# PROBLEM STATEMENT
From the data below, report how many lines contain the word "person", giving the number and nothing else.

Segment Start: INFORMATION GIVEN

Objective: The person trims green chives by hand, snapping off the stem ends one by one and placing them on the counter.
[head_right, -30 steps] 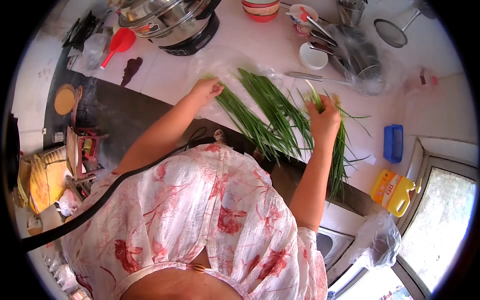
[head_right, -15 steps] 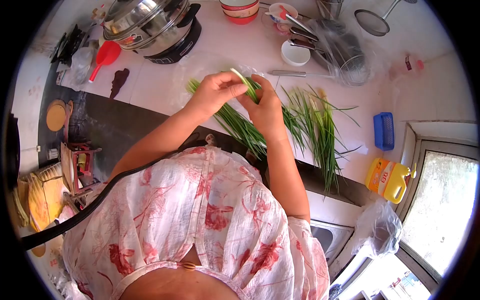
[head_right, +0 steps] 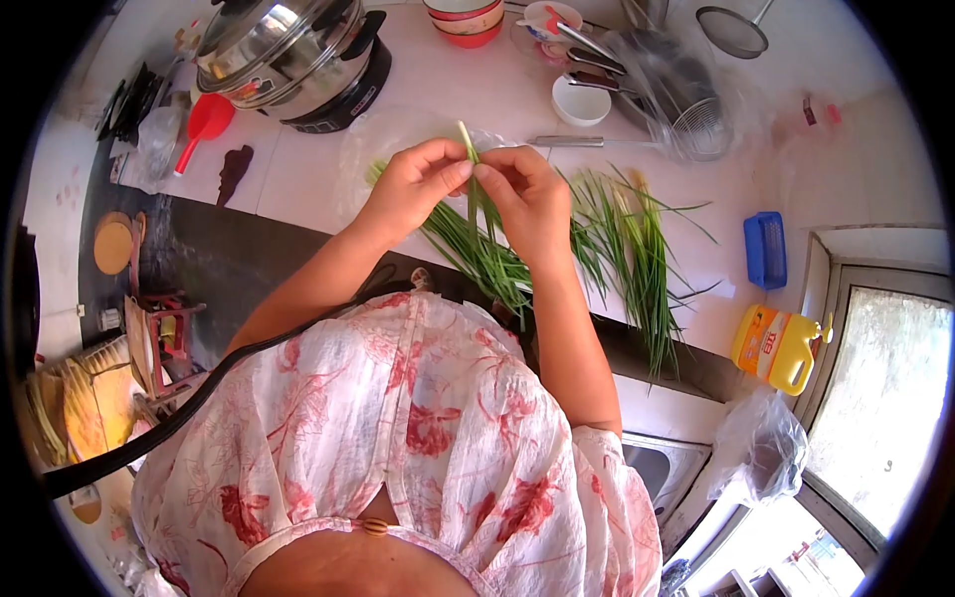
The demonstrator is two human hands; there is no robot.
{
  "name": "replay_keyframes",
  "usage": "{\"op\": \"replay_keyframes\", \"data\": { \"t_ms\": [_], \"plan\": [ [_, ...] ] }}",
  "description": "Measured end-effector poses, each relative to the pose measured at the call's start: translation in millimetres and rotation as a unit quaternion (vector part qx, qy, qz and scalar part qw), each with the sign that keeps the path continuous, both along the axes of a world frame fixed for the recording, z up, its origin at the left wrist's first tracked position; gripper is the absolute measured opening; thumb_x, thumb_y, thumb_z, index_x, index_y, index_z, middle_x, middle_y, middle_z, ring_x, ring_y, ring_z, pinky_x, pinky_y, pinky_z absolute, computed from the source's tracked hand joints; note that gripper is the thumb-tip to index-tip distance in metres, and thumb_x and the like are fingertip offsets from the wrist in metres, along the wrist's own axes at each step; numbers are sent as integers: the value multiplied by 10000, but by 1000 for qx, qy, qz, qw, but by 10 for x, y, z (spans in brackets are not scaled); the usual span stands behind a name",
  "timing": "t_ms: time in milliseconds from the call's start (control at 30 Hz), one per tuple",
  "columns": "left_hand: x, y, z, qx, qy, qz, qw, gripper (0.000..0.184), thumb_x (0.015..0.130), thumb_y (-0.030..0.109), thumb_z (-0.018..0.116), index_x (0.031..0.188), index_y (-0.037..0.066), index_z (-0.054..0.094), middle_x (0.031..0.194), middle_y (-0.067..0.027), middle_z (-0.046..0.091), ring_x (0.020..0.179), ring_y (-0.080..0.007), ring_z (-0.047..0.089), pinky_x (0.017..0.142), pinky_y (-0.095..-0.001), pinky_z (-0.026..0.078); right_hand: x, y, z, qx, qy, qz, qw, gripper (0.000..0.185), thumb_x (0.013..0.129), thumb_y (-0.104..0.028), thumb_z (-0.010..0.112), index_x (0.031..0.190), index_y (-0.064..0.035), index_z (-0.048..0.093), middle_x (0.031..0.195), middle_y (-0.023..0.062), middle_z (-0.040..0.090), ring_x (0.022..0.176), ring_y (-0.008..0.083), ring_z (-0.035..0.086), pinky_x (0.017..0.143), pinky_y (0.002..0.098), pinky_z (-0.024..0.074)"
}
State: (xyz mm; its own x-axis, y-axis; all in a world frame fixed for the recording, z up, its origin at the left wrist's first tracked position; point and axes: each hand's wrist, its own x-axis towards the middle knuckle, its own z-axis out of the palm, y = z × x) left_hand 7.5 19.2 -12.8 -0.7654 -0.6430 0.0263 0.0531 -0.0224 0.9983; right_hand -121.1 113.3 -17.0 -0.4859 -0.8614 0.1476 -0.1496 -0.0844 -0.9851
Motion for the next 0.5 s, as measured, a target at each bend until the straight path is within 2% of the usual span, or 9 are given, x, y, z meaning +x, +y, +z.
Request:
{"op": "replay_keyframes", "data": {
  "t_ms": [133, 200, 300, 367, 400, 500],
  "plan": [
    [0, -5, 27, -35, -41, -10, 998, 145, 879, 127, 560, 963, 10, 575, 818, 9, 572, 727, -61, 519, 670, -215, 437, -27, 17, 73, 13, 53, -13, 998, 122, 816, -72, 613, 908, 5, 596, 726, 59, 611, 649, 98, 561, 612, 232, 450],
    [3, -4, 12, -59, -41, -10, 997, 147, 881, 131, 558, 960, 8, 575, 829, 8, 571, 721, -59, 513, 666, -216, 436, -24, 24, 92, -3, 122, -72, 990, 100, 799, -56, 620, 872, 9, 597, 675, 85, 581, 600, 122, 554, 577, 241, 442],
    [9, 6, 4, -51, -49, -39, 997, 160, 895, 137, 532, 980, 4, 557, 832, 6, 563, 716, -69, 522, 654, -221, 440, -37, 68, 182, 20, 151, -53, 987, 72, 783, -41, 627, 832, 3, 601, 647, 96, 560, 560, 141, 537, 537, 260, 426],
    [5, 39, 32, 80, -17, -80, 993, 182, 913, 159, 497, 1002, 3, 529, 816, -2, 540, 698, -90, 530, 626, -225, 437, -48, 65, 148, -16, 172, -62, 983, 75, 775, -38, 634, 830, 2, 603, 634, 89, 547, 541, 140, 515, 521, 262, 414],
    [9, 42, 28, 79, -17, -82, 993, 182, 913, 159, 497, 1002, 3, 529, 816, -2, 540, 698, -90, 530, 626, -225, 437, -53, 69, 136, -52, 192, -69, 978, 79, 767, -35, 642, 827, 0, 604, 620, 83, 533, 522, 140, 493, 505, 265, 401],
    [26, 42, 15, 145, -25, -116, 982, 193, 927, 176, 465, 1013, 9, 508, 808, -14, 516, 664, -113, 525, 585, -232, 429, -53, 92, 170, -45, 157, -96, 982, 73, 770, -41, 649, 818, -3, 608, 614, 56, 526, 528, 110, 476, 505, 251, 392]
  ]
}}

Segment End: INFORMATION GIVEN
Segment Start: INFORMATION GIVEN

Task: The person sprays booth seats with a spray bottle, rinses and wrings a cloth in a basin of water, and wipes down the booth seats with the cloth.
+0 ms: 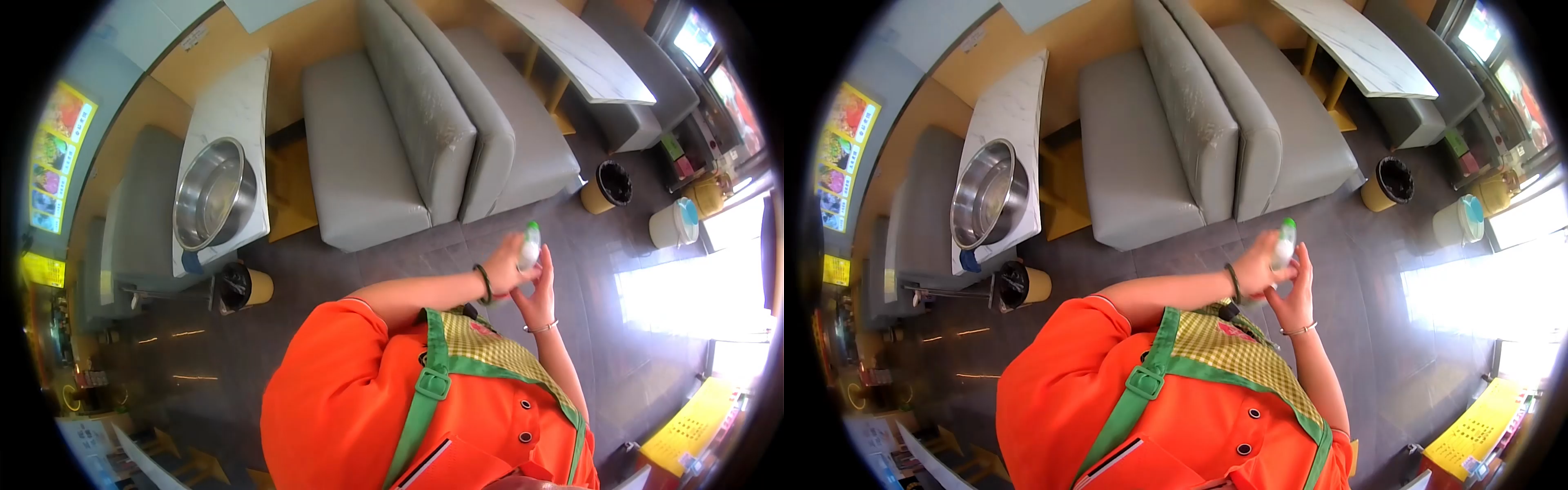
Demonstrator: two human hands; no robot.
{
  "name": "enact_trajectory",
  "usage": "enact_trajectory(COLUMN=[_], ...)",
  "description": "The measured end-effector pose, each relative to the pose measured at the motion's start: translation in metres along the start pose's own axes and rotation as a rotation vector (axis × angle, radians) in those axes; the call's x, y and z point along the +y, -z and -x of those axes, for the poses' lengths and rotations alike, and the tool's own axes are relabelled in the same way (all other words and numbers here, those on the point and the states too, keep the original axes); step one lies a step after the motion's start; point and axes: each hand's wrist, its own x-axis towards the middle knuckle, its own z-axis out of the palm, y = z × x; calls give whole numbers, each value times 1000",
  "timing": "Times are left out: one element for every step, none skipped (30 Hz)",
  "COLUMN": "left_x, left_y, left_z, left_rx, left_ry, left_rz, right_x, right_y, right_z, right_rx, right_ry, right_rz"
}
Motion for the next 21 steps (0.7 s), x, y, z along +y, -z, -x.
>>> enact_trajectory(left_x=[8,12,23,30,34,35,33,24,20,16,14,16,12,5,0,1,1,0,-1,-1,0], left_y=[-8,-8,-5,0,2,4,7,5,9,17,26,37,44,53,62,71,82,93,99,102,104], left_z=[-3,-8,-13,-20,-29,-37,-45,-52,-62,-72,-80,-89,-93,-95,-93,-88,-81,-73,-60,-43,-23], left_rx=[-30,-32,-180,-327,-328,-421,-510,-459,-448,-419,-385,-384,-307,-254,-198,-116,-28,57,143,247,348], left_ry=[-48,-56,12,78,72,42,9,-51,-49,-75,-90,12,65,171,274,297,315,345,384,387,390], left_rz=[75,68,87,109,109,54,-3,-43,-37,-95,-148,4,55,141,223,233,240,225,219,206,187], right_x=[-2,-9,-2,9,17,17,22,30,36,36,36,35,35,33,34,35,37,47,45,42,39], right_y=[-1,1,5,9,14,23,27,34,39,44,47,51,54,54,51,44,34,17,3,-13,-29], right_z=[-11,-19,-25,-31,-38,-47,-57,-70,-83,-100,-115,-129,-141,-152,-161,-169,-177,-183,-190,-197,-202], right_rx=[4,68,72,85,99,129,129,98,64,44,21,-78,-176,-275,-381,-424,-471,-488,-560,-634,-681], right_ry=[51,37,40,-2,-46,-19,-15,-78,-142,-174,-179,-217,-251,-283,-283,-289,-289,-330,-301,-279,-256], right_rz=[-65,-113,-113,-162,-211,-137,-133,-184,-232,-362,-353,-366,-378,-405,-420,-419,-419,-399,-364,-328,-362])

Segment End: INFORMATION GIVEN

# TASK ANSWER
2